Poszliśmy na miasto, nie mając zbytnio głównego celu naszej jakże ciekawej podróży. Po jakimś czasie zatrzymaliśmy się pod pizzerią.

- Skoro mi przyda się trening, to tobie dobra pizza - Odrzekł i wciągnął mnie do środka.

Niechętnie usiadłem obok niego przy jednym z wolnych stolików, a chłopak zamówił jakąś pizze.

- Dobra, to najpierw ty. Opowiadaj co się stało - Zadeklarował blondyn, opierając się o zagłówek i popijając napój, który przed chwilą przyniosła kelnerka.

Przez chwilę się zastanawiałem, ale w końcu co miałem do stracenia? Zresztą, to Clay, mogę mu przecież ufać.

- Pocałowaliśmy się - Mruknąłem, a chłopak o mało nie zakrztusił się piciem.

- CO -

- Ta. Dobrze słyszałeś - Odpowiedziałem na jego nieudolne pytanie.

- To czemuście byli nie w humorze? - Zapytał z uśmiechem.

- Bo niedługo po tym poprosił żebyśmy o tym zapomnieli - Dopowiedziałem, również opierając się o zagłówek.

- Ale.. co? Przecież.. -

- Nie ma o czym gadać, Clay. Stało się, nie cofniemy tego, musimy zapomnieć. Proste - Mruknąłem niechętnie.

- Przecież widzę, że nie chcesz zapomnieć - Odparł, wbijając we mnie wzrok.

- A czy to ma jakieś znaczenie? - Westchnąłem. - On chce, więc nie ma o czym gadać.

- Czy ty jesteś głupi, czy ja? -

- O co Ci teraz chodzi? - Zapytałem.

- Nie możesz mu powiedzieć prawdy? Skoro nie chcesz zapomnieć, to znaczy, że Ci się podobało, a skoro Ci się podobało, to znaczy, że coś do niego czujesz. Proste? Proste - Zadeklarował, zakładając ręce na piersi.

- Skończmy ten temat, proszę -

Moim wybawieniem była kelnerka, która przyniosła do naszego stolika pizzę. Wziąłem jeden kawałek i niechętnie zacząłem go jeść, by uniknąć dalszej rozmowy.

Wyszliśmy z restauracji, udając się w stronę rynku. Wymienialiśmy się właśnie nawzajem serialami, które ten drugi powinien obejrzeć, kiedy telefon Clay'a rozbrzmiał, informując o przychodzącym połączeniu.

- Hej Gogy - Przywitał się blondyn, a ja uśmiechnąłem się do niego zadziornie. - Nie, jestem z Nick'iem na mieście.

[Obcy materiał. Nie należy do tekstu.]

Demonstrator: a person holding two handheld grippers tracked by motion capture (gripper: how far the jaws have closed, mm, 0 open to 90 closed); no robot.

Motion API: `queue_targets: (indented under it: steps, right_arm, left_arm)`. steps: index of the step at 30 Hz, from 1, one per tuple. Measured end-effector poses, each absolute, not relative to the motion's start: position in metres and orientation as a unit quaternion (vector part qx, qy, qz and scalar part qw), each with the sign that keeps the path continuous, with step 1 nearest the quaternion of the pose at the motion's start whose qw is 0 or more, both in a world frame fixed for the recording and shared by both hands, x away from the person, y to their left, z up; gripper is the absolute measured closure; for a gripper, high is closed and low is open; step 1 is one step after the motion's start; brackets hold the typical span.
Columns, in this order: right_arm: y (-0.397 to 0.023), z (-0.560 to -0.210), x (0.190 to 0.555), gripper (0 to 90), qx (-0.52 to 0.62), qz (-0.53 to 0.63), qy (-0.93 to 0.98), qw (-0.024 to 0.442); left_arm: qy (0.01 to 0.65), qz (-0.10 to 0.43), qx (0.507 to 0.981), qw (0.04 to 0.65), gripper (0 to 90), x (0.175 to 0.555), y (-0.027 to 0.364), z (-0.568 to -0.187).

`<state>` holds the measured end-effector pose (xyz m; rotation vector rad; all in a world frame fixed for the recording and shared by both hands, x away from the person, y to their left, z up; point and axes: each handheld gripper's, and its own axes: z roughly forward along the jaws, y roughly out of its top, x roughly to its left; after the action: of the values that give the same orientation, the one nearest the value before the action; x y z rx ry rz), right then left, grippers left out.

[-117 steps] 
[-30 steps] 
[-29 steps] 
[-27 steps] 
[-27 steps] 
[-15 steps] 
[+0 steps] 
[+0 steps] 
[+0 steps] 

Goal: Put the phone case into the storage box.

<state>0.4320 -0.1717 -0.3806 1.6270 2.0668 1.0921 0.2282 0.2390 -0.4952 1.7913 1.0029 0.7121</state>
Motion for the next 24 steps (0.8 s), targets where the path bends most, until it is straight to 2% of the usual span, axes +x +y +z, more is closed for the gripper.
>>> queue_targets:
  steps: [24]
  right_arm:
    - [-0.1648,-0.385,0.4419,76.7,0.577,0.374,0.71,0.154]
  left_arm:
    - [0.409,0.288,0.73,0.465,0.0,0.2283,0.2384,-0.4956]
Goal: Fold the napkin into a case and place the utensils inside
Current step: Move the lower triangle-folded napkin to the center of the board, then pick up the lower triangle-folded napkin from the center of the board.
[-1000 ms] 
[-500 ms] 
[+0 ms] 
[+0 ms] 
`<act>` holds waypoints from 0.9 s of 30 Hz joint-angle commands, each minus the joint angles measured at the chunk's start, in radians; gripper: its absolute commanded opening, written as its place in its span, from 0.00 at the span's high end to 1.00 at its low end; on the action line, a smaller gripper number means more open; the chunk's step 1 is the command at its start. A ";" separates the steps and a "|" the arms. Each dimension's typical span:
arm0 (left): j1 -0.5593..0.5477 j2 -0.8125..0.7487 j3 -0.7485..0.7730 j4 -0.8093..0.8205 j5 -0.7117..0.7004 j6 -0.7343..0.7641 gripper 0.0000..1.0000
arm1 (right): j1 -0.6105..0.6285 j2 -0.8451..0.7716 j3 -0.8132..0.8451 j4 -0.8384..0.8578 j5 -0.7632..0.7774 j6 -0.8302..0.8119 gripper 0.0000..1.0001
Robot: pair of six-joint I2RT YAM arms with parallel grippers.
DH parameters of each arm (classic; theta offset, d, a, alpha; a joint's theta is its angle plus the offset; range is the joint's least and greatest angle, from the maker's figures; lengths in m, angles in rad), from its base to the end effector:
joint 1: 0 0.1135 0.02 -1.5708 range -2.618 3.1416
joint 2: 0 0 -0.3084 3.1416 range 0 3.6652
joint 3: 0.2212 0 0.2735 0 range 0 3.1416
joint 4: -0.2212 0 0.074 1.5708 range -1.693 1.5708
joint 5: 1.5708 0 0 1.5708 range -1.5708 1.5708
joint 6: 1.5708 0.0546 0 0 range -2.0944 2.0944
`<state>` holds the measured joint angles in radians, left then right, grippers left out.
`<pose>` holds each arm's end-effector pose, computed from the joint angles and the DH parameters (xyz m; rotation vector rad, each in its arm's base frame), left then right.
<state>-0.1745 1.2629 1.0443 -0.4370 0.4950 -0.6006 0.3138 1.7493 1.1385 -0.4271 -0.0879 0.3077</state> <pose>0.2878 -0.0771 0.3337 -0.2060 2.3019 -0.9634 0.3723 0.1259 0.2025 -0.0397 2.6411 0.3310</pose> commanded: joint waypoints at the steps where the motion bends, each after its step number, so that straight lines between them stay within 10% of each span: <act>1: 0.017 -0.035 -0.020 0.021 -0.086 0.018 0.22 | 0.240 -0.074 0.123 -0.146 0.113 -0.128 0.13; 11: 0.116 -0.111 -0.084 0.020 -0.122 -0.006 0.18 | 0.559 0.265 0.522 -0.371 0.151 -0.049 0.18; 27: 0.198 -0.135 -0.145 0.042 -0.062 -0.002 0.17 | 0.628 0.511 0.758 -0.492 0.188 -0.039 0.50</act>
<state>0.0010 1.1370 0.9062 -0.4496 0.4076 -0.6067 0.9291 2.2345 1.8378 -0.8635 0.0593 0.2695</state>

Nie mogłem usłyszeć co mówił Brytyjczyk, ale dało się wywnioskować, że czegoś potrzebował.

- Okej Gogy, wpadnę do Ciebie później. Jasne, papa - Powiedział chłopak i się rozłączył.

- Dobra zielony glucie, mów co jest między wami - Odrzekłem i stanąłem w miejscu, zakładając ręce na piersi.

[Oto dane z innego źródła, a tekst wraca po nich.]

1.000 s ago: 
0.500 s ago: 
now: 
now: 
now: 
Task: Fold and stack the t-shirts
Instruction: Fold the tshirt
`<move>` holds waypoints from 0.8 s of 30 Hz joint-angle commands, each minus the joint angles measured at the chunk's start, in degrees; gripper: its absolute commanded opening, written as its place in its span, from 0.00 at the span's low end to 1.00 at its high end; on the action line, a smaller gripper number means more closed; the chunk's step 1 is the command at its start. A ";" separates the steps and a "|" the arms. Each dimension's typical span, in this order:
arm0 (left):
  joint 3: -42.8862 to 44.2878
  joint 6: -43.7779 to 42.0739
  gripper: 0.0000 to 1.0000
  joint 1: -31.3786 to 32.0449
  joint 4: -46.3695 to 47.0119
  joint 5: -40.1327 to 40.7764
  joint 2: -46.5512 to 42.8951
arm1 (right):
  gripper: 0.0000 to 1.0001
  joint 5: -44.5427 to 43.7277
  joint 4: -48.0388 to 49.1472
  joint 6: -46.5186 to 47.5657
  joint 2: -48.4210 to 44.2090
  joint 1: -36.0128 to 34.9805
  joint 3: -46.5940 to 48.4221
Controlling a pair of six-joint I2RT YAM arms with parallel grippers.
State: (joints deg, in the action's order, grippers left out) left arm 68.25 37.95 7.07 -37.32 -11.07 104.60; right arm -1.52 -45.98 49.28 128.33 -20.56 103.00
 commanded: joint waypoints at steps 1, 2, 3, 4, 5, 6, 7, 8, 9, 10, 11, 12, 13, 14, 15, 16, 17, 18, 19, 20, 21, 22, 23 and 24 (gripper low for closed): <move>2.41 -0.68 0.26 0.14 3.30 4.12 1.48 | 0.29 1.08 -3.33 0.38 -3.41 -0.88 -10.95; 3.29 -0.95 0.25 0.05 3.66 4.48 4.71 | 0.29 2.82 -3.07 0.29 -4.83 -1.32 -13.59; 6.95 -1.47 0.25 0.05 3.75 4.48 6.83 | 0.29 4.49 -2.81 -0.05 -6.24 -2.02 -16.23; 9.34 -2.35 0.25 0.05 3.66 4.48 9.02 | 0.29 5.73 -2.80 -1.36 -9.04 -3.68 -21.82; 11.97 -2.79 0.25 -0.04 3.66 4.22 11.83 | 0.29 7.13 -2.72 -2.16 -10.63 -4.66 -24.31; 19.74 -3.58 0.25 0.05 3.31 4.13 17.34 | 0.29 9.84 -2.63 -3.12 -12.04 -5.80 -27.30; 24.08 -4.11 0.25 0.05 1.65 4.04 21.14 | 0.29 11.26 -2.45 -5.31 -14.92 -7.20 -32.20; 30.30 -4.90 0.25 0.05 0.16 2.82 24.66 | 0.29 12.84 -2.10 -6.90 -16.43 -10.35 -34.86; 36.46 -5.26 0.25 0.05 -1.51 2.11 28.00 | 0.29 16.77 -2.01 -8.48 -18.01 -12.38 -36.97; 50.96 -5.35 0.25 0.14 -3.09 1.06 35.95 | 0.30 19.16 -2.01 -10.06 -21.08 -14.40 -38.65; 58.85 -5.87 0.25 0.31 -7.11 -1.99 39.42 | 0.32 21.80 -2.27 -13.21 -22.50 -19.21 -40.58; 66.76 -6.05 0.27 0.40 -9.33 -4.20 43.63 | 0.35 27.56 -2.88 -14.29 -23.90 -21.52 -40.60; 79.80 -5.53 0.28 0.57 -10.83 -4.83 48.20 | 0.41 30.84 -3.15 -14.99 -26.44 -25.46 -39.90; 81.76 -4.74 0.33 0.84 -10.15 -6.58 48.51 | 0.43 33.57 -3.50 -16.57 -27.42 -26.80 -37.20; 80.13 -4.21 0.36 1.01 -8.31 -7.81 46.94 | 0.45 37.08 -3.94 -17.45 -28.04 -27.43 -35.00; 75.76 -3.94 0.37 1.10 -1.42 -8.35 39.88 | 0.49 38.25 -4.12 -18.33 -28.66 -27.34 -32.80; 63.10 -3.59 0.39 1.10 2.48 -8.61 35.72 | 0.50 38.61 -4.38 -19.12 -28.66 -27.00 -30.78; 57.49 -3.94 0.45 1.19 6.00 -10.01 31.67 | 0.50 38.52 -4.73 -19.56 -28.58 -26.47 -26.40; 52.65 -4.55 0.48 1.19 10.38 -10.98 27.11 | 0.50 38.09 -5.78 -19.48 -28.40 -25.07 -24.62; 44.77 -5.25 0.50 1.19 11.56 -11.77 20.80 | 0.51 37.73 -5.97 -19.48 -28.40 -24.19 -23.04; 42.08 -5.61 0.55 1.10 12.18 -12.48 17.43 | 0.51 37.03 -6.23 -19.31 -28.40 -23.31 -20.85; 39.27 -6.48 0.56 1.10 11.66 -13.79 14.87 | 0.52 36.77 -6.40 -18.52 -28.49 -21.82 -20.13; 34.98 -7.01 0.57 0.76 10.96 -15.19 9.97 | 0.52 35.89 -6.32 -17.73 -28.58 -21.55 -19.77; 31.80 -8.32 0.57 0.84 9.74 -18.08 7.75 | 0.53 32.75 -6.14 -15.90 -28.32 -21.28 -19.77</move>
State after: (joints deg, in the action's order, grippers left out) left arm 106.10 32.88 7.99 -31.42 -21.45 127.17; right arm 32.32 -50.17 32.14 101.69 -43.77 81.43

- Sam jesteś glut, glucie - Mruknął blondyn, rozśmieszając mnie przy tym.

- Tak się składa, że to ty masz skina gluta z każdej gierce - Odpowiedziałem.

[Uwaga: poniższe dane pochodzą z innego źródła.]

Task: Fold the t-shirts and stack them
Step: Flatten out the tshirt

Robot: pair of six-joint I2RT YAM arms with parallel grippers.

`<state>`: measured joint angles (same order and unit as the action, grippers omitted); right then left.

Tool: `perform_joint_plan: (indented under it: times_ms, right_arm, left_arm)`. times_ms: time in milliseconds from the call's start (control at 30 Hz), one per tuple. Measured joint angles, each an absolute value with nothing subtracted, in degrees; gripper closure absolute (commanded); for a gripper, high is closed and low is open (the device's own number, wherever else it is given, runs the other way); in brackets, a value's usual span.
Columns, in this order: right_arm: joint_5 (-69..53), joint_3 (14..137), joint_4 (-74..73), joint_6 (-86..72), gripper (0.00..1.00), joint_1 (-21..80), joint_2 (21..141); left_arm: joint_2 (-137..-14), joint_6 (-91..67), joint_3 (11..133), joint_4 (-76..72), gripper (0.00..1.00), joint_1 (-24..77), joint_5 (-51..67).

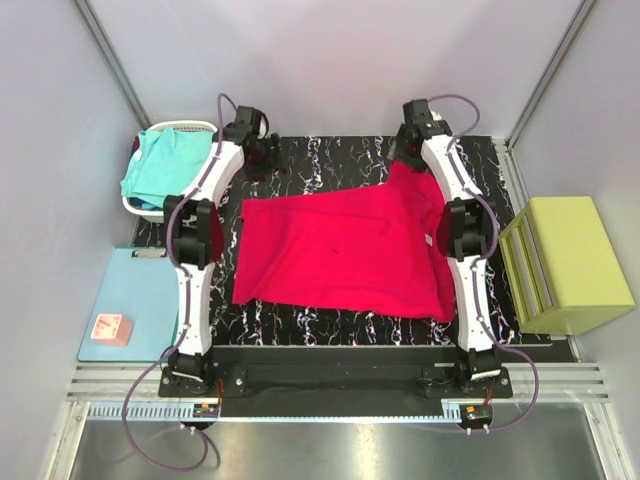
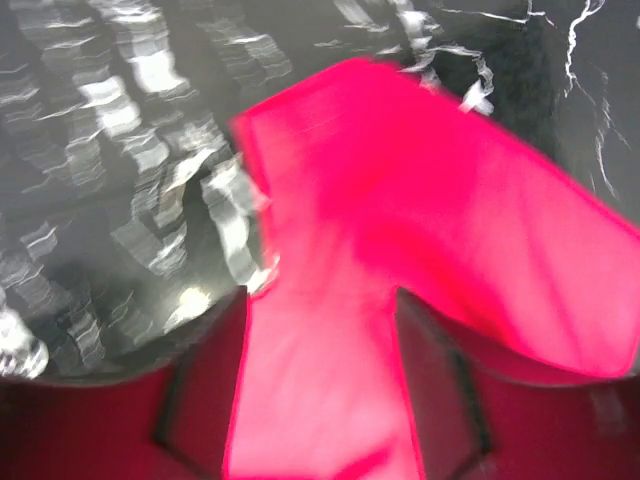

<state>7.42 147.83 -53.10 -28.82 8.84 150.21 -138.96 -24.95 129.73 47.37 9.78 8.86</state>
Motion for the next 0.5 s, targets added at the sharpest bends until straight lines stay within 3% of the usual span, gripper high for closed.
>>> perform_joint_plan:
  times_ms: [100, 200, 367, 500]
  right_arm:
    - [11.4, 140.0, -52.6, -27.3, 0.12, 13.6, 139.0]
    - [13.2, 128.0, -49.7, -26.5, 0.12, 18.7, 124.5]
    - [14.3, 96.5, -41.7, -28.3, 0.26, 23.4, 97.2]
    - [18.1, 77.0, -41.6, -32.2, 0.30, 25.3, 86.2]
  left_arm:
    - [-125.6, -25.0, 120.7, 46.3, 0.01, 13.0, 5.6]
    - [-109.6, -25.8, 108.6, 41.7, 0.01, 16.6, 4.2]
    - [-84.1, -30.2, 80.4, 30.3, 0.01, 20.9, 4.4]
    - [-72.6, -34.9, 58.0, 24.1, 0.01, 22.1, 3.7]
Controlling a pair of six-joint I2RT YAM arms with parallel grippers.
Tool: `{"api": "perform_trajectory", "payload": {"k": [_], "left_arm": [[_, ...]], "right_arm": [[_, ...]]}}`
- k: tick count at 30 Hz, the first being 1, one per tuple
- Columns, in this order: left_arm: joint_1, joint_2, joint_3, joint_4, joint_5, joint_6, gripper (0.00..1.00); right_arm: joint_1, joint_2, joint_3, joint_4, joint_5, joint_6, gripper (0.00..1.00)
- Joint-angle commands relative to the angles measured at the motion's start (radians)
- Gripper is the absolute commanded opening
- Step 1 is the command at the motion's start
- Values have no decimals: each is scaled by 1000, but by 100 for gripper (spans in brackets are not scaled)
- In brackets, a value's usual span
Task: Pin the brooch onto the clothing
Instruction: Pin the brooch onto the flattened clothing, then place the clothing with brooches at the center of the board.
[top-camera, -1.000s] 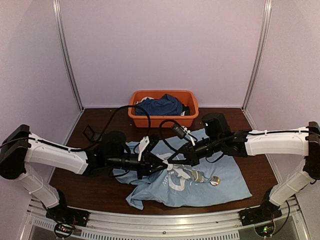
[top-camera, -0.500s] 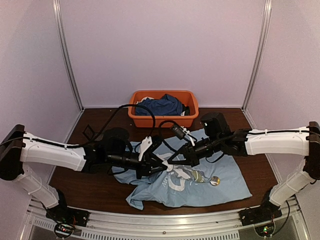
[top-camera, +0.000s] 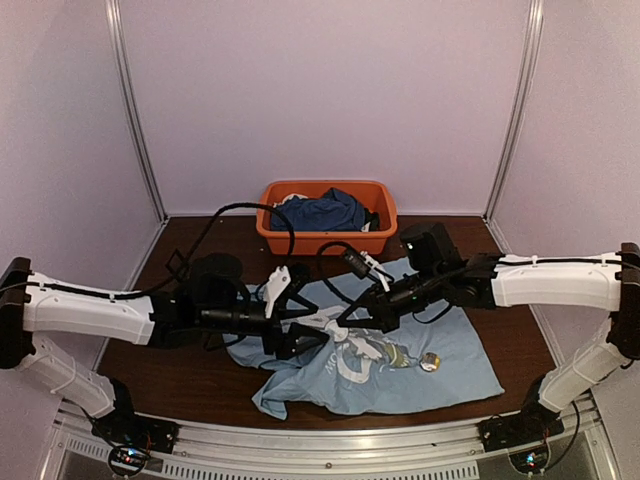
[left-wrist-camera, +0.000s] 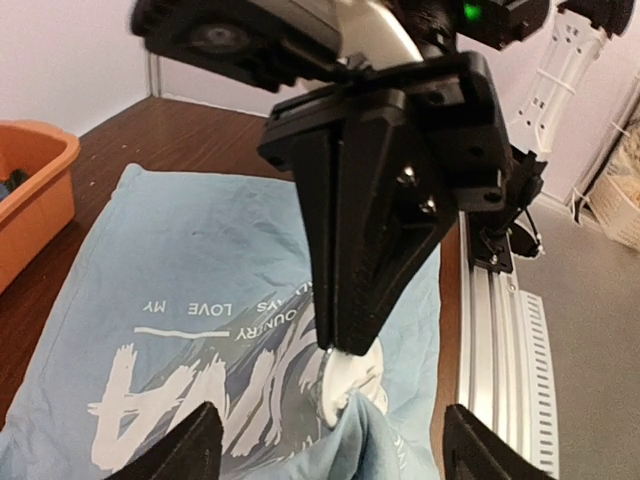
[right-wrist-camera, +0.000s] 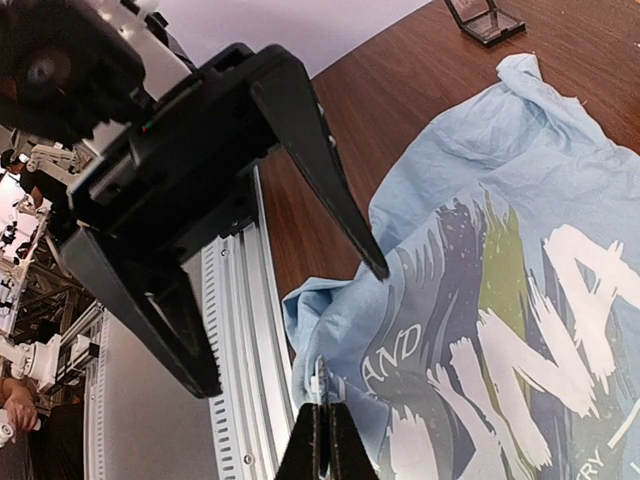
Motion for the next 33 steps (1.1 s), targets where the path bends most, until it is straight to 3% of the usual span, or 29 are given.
{"api": "perform_trajectory", "payload": {"k": [1, 2, 5, 13, 19, 21, 25, 27, 33], "left_arm": [[17, -61, -52, 40, -125, -48, 86], [29, -71, -62, 35, -166, -75, 93], [89, -89, -96, -3, -287, -176, 97], [215, -23, -137, -250, -551, -483, 98], [259, 55, -114, -425, -633, -628, 98], [274, 69, -118, -447, -641, -657, 98], [286, 102, -99, -470, -647, -674, 98], [290, 134, -69, -494, -652, -673, 98], [313, 270, 31, -563, -634, -663, 96]], "right_arm": [[-1, -22, 40, -91, 130, -79, 0], [1, -19, 46, -116, 163, -93, 0], [33, -1, 79, -181, 313, -142, 0], [228, 132, 167, -233, 843, -235, 0], [406, 253, 236, -270, 1148, -329, 0], [413, 249, 242, -272, 1120, -331, 6], [400, 181, 217, -255, 982, -335, 44], [365, 135, 199, -236, 918, -312, 59], [116, 10, 116, -145, 752, -114, 68]]}}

- Dobra, spadaj - Odparł wywracając oczami.

- Mów co się dzieje - Naciskałem.

- Jesteśmy razem - Powiedział w końcu.

- WIEDZIAŁEM -

Chłopak zaśmiał się, szturchając mnie w ramię. Uśmiechnąłem się szeroko, ciesząc się z jego szczęścia. Zasługiwał.